Les souverainistes agitent l’hypothèse d’une sortie de l’euro en bon ordre. C’est une solution à la fois chimérique et défaitiste : chimérique, parce qu’un éclatement de l’euro ne pourrait se faire que dans le chaos et la spéculation ; défaitiste, car aucun pays européen, pas même l’Allemagne, n’a désormais le poids minimum pour peser sur les affaires d’une planète mondialisée où l’on n’entend que les Etats-continents. L’Europe sans l’euro, c’est la fin de toute influence européenne. Ou les Européens s’unissent et comptent ou ils se marginalisent. Par-dessus le marché, pour tout pays qui abandonnerait l’euro, les conséquences sont d’ores et déjà écrites : forte dévaluation, fuite éperdue des capitaux et des investisseurs, défaut de paiement de tous ceux qui sont endettés, institutions publiques, acteurs financiers ou personnes privées puisque leur dette augmenterait sur le champ en proportion de la dévaluation. La fin de l’euro, la sortie de l’euro laisserait un champ de ruines.

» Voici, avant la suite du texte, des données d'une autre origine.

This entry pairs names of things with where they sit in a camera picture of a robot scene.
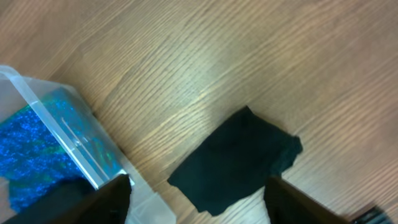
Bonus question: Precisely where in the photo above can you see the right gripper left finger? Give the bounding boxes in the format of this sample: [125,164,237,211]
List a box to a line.
[49,174,132,224]

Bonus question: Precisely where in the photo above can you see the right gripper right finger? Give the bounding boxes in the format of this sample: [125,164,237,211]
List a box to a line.
[264,177,347,224]

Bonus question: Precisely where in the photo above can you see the large black garment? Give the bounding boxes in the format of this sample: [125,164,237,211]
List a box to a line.
[5,177,95,224]

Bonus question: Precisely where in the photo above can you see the small black cloth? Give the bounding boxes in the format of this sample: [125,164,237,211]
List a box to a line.
[167,106,303,217]

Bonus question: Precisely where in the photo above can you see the blue green sequin cloth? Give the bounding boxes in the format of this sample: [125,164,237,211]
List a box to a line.
[1,88,122,213]

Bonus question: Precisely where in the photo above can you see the clear plastic storage bin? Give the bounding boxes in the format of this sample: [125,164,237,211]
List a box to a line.
[1,65,177,224]

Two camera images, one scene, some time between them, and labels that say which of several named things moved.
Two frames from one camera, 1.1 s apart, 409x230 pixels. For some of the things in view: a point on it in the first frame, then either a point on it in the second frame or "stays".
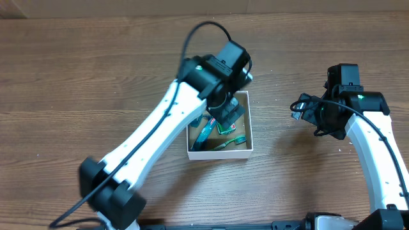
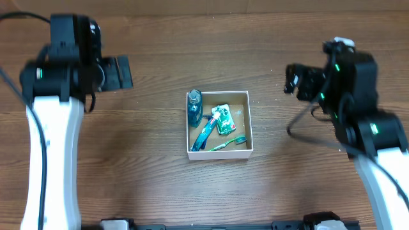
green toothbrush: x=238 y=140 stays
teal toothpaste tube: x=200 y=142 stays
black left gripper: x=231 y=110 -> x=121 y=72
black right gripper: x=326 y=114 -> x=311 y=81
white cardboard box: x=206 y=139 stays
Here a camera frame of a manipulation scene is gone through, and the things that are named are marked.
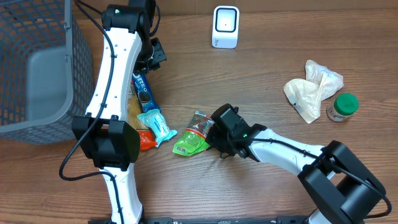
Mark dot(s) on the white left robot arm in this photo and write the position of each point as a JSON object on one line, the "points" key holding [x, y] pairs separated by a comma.
{"points": [[103, 132]]}

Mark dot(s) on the red snack packet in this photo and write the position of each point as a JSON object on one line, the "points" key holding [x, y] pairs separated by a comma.
{"points": [[134, 109]]}

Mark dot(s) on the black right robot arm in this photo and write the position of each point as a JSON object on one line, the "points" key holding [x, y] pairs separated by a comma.
{"points": [[341, 186]]}

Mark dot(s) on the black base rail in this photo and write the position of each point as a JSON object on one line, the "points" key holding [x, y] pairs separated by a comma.
{"points": [[278, 220]]}

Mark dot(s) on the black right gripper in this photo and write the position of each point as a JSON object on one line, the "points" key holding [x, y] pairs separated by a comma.
{"points": [[210, 140]]}

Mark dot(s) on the green lid jar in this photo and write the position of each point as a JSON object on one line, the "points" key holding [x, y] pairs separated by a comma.
{"points": [[343, 107]]}

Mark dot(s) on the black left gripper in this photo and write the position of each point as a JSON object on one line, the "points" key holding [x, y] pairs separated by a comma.
{"points": [[161, 55]]}

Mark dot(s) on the beige paper bag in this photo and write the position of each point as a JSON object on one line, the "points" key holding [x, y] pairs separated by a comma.
{"points": [[306, 95]]}

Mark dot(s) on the blue Oreo cookie pack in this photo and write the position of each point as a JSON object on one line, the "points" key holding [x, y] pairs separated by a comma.
{"points": [[144, 93]]}

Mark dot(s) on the white barcode scanner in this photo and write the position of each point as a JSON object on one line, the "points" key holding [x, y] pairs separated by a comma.
{"points": [[225, 28]]}

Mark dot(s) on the dark grey plastic basket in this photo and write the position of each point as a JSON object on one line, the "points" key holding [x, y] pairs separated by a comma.
{"points": [[46, 71]]}

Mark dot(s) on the green snack packet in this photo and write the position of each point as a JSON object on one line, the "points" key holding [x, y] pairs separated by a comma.
{"points": [[193, 140]]}

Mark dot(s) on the teal snack packet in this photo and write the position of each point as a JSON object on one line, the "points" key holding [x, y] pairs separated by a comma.
{"points": [[154, 120]]}

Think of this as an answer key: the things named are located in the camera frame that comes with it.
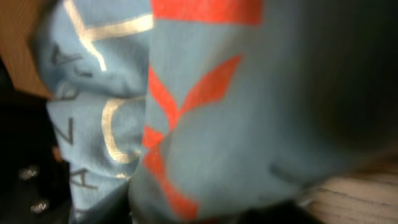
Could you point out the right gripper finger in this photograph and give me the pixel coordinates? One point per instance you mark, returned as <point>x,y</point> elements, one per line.
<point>288,212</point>

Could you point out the light blue printed t-shirt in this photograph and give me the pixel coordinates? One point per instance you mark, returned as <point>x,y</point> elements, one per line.
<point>193,111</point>

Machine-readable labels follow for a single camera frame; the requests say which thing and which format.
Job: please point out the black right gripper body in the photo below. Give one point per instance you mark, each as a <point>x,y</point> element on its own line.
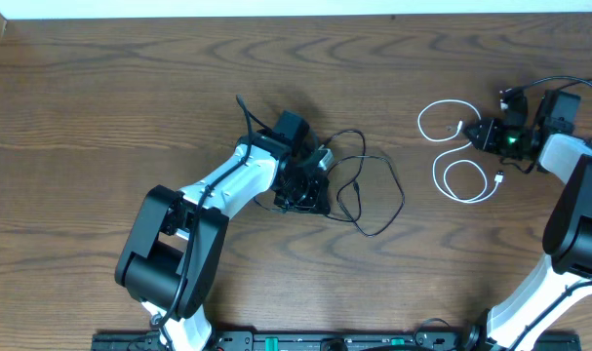
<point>489,135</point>

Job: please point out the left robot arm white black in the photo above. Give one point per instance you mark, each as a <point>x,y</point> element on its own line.
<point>170,259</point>

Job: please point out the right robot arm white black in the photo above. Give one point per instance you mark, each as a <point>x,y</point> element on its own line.
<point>563,275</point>

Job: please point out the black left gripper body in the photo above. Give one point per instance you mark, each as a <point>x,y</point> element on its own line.
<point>304,196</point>

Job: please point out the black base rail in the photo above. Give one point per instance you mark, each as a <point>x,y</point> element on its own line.
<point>325,342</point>

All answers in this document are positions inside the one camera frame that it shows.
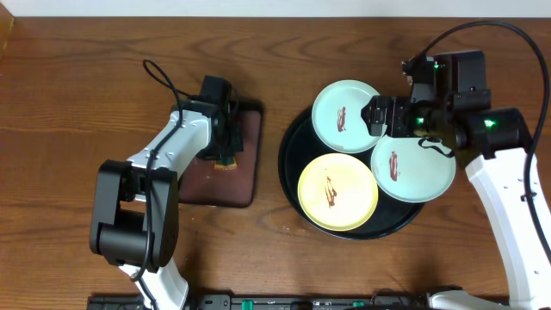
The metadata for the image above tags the green yellow sponge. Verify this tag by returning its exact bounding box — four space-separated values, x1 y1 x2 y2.
214 157 238 171

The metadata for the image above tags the light green plate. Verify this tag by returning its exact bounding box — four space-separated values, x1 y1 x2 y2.
312 79 381 154
370 136 456 203

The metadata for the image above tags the yellow plate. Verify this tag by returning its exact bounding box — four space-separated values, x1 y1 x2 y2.
297 153 379 232

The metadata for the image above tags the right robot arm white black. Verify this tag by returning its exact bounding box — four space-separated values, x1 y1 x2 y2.
361 51 550 309

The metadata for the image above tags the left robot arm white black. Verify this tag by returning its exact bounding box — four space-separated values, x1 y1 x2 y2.
90 96 243 309

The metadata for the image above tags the black rectangular sponge tray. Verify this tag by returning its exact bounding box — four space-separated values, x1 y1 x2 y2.
179 98 264 208

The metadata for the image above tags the round black serving tray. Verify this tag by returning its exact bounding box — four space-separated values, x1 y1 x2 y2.
278 108 424 240

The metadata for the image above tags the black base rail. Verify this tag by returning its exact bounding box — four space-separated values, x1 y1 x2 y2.
85 293 517 310

Le renforcement de l’euro ne peut en revanche se faire qu’avec des disciplines supplémentaires et une solidarité économique largement accrue. C’est, depuis le départ, l’absurdité de la situation de l’euro : une monnaie unique avec une fiscalité disparate, des budgets contradictoires, des politiques économiques hétéroclites. Jacques Delors l’avait souligné dès la naissance de l’euro et la France a toujours bataillé pour le principe d’un gouvernement économique dont l’Allemagne ne voulait pas entendre parler. Il y avait, de part et d’autre du Rhin, une bonne dose d’hypocrisie puisque la France appelait de ses vœux une discipline qu’elle enfreignait lourdement et que l’Allemagne refusait un engagement seul capable d’imposer la rigueur qu’elle voulait étendre. Désormais, ces vieilles postures stériles ne sont plus tenables. Berlin accepte une coordination économique, Paris accepte la rigueur qu’elle se refuse à nommer. Après la crise de 2008, chaque pays membre de l’euro a réagi à sa façon, c’est-à-dire dans le désordre général. En 2010, la réplique ne peut être que collective.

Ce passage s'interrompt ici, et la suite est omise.